▶ What you will do:
For each line in the data below that holds "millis", return a copy.

▶ Information supplied:
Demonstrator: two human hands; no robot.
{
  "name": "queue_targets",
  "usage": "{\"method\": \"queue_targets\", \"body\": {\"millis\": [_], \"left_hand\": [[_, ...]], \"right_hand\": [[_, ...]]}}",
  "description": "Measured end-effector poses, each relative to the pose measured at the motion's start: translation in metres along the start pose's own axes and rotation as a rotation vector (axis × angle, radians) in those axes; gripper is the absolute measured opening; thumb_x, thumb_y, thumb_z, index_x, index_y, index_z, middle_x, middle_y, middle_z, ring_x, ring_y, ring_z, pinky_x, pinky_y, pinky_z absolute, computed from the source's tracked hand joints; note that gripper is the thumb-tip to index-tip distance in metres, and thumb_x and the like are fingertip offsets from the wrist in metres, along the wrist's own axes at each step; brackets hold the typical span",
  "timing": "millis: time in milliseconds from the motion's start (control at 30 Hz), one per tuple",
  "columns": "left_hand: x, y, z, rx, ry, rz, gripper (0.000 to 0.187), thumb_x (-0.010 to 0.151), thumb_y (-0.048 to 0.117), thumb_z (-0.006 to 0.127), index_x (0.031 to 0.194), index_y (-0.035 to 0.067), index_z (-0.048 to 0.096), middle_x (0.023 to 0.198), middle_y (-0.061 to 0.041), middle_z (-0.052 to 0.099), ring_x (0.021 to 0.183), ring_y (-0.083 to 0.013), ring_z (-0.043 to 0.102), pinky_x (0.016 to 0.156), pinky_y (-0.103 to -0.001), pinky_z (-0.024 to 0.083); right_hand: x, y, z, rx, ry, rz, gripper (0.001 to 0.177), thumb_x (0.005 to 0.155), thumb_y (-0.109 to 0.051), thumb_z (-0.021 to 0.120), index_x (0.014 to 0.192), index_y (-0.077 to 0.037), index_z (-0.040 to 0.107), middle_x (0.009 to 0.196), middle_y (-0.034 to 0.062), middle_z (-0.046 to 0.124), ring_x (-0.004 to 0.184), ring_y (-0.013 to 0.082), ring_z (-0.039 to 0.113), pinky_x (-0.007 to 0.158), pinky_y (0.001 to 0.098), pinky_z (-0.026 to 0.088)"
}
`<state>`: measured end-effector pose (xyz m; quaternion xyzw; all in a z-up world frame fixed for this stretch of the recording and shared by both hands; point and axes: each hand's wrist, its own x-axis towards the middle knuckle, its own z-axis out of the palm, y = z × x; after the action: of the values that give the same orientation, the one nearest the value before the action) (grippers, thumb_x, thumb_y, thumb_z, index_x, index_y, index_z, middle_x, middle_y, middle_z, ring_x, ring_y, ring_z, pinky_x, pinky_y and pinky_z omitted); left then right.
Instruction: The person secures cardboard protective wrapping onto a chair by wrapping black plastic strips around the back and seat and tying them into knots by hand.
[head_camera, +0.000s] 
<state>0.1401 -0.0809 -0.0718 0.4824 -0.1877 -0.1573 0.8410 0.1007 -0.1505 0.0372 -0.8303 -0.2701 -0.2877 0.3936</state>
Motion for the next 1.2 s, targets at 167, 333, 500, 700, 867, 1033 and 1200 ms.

▶ Written answer:
  "usage": "{\"method\": \"queue_targets\", \"body\": {\"millis\": [_], \"left_hand\": [[_, ...]], \"right_hand\": [[_, ...]]}}",
  "timing": "millis: time in milliseconds from the motion's start (control at 30 Hz), one per tuple",

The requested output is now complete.